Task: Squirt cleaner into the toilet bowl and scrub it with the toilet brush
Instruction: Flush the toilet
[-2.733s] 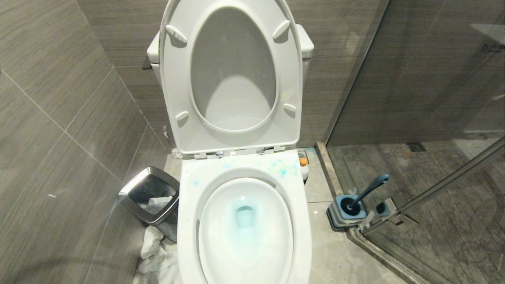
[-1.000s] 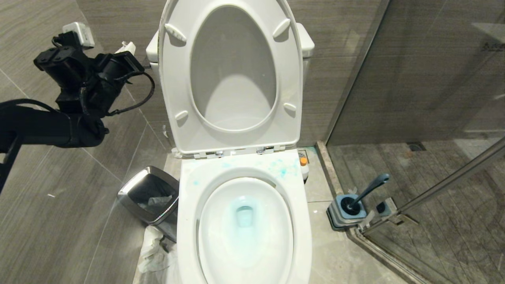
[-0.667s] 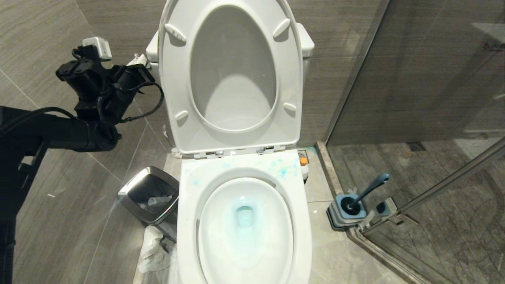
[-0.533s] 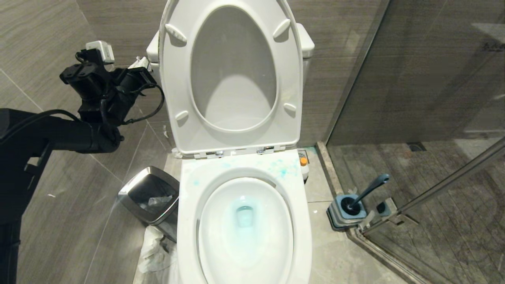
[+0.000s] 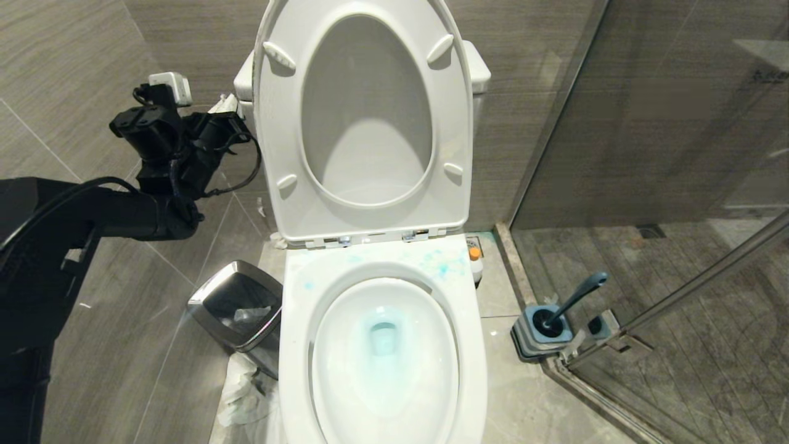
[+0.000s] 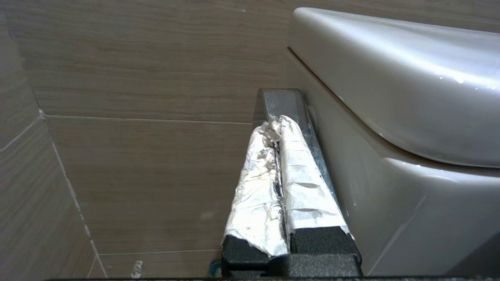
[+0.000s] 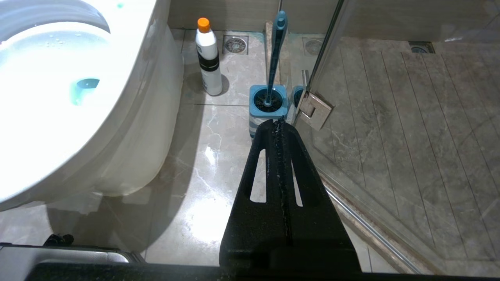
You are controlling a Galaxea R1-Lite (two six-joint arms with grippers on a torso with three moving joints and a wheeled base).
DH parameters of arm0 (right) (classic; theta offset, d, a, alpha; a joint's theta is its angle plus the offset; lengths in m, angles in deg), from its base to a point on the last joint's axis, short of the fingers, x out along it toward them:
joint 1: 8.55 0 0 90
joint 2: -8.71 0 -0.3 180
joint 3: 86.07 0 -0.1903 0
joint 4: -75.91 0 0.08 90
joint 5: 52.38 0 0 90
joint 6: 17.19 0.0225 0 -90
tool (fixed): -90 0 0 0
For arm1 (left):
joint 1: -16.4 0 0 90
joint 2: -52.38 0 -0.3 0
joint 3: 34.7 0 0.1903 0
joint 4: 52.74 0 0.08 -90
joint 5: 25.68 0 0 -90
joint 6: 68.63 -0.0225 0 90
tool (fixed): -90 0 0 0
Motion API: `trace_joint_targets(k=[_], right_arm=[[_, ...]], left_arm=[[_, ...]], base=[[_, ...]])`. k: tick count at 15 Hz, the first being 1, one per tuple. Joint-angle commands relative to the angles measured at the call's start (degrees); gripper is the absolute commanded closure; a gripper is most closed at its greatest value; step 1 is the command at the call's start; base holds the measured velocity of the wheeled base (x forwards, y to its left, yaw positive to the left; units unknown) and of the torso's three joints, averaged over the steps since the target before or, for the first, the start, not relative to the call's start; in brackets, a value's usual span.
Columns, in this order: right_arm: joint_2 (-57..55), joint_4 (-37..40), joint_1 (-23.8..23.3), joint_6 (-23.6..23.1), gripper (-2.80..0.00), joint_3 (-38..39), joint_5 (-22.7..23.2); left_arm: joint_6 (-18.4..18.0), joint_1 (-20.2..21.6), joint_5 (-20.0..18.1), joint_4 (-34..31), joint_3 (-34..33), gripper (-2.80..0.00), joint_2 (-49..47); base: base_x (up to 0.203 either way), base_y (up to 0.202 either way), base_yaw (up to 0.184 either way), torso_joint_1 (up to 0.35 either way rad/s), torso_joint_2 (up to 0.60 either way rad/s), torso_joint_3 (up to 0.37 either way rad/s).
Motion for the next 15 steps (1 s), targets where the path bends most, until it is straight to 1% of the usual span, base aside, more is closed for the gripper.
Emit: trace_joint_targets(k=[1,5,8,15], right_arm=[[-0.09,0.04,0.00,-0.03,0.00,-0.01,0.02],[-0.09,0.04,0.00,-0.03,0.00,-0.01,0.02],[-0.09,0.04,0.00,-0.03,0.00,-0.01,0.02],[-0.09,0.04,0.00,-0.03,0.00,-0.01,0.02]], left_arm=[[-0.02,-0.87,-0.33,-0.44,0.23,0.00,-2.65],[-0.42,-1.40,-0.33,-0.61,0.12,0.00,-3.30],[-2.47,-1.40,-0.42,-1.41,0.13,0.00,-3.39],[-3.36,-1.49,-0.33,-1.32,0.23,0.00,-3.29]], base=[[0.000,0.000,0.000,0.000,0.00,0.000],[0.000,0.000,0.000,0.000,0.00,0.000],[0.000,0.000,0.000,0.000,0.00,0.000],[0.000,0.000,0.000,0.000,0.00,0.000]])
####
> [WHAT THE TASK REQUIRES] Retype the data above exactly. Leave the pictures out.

> [RESPONSE BOX]
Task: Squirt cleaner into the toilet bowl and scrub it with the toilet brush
Instruction: Flush the toilet
[-2.733s] 
[-1.000s] 
[-0.667s] 
[-0.533s] 
[+0.000s] 
[+0.000s] 
[+0.000s] 
You are controlling a Galaxea R1-Lite (two six-joint arms with grippers on a torso with three moving joints and a wheeled base).
DH parameters of arm0 (right) (classic; theta offset, d, a, alpha; a joint's theta is its angle plus the offset; lengths in m, angles in deg), from its base to a point on the last joint's axis, short of the fingers, x out along it toward them:
joint 1: 8.55 0 0 90
joint 2: -8.71 0 -0.3 180
joint 3: 86.07 0 -0.1903 0
joint 4: -75.91 0 0.08 90
joint 5: 52.38 0 0 90
joint 6: 17.19 0.0225 0 -90
tool (fixed): -90 0 0 0
For arm1 (left):
joint 1: -16.4 0 0 90
joint 2: -52.38 0 -0.3 0
joint 3: 34.7 0 0.1903 0
joint 4: 52.74 0 0.08 -90
joint 5: 25.68 0 0 -90
joint 6: 68.63 -0.0225 0 90
tool (fixed): -90 0 0 0
Motion API: `trace_joint_targets(k=[_], right_arm=[[_, ...]], left_arm=[[_, ...]], base=[[_, ...]])`. k: tick count at 15 Hz, the first being 1, one per tuple. Joint-angle commands relative to the angles measured at the call's start (degrees); gripper is the absolute commanded closure; a gripper is most closed at its greatest value; step 1 is the command at the call's start; base holds the measured velocity of the wheeled base (x forwards, y to its left, yaw positive to the left; units unknown) and of the torso's three joints, averaged over the steps since the target before or, for the first, the start, not relative to the call's start; in brackets, a value's usual span.
Columns, in this order: right_arm: joint_2 (-57..55), joint_4 (-37..40), joint_1 (-23.8..23.3), joint_6 (-23.6..23.1), gripper (-2.80..0.00), joint_3 (-38..39), joint_5 (-22.7..23.2); left_arm: joint_6 (-18.4..18.0), joint_1 (-20.2..21.6), joint_5 (-20.0..18.1), joint_4 (-34..31), joint_3 (-34..33), gripper (-2.80..0.00), joint_2 (-49..47); base: base_x (up to 0.203 either way), base_y (up to 0.202 either way), base_yaw (up to 0.184 either way), torso_joint_1 (up to 0.35 either way rad/s), torso_joint_2 (up to 0.60 either way rad/s), torso_joint_3 (up to 0.37 either way rad/s).
Motion for the next 15 steps (1 s), targets where the path bends most, until it is straight to 1% of the usual span, base aside, more is closed for the gripper.
Emit: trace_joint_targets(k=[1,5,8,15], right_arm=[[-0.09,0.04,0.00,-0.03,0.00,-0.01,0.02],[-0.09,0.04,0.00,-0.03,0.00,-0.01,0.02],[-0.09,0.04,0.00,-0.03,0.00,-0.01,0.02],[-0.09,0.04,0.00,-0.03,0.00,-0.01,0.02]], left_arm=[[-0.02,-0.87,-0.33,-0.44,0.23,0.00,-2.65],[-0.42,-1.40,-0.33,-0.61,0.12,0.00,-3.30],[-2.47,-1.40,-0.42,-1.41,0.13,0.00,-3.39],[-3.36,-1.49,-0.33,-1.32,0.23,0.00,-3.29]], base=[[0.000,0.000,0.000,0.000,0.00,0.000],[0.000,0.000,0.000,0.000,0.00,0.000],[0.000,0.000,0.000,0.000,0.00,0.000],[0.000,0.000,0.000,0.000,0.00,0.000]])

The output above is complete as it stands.